| Technical Writer: Poornachandra Sarang | Technical Review: Pooja Gramopadhye and ABCOM Team | Copy Editor: Anushka Devasthale | Level: Intermediate | Banner Image Source : Internet |


Banner Image Source : Internet

Would you like to get a WhatsApp notification, alerting you that your son/daughter has returned home from school, tuitions, or play? Well, don't you worry, this tutorial will teach you how to develop an ML application to achieve this. The model is based on OpenCV, and you will need some familiarity with it, and its face detection API. If you do not know how the face detection works in OpenCV, read our earlier tutorial on Identity masking with OpenCV. Before I explain the application's code, I will show you how to set up the application on your machine for testing. It will help you better understand the concept.

Project Setup

Before you set up the project on your machine, you will need to install a few packages.

Installing Packages

You will need to install the following software and packages on your machine.

pip install twilio
pip install numpy
pip install -U scikit-learn

Setting Up Folders

After installing the packages, download the project source to your local drive in a folder of your choice. You will see the following folder structure.

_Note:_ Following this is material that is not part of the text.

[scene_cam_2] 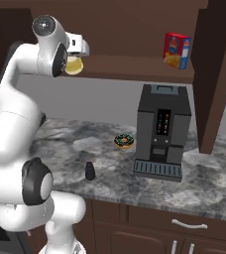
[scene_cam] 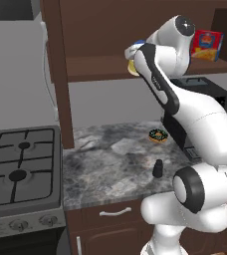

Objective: Pick the shaker and mayonnaise from the counter and place them in the cabinet.

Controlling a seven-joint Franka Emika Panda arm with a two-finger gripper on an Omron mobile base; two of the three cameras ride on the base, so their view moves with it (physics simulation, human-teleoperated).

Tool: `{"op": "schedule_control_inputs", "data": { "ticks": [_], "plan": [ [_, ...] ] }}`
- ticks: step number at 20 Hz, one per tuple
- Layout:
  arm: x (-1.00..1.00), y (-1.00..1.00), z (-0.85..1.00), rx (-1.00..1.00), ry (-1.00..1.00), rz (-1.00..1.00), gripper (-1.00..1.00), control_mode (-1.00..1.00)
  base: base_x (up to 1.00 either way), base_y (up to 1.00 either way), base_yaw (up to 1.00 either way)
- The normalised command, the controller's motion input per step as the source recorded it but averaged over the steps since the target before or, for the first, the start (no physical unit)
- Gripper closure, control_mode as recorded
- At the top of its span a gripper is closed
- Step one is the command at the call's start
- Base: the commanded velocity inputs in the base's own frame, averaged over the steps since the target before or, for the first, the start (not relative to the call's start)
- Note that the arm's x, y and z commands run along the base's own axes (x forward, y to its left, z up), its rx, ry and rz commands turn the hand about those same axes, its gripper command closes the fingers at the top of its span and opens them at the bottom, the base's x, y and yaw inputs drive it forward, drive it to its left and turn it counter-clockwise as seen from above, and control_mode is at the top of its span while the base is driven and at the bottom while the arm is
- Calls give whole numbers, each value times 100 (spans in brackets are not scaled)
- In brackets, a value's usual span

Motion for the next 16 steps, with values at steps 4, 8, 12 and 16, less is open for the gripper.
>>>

You will need to create person1_name, person2_name, and motions_caught folders. As these folders are initially empty, they are not a part of the installation.

We use openface_nn4.small2.v1.t7 library for face detection. The face_detection_model folder contains a pre-trained Caffe-Based Deep Learning model (res10_300x300_ssd_iter_140000.caffemodel). The four .py files are our application program files to be run in a certain sequence. The output folder is initially empty. When you run the application, it will be filled with three .pickle files, as shown in the screenshot. These are our embeddings and trained models. As you know, .pickle file is used for serializing and de-serializing a Python object structure.

Adding Images

In the my_dataset folder, you would be storing the images of the person you want our system to recognize. It contains three empty folders, viz. person1_name, person2_name, and unknown. The individual folder will consist of the images of the desired person. Collect at least 35-40 photos of your kid and add it to the person1_name folder. Change the folder name to your kid’s name. Likewise, add the images of your other child in the person2_name folder and change the folder name. You may add more folders if you want our system to recognize other persons too. Finally, inside the unknown folder, add 35-40 random photo images (celebrities/friends) who are not to be identified. I have already filled this folder with a few pictures for your ready use. So, you need to add only the images of your children.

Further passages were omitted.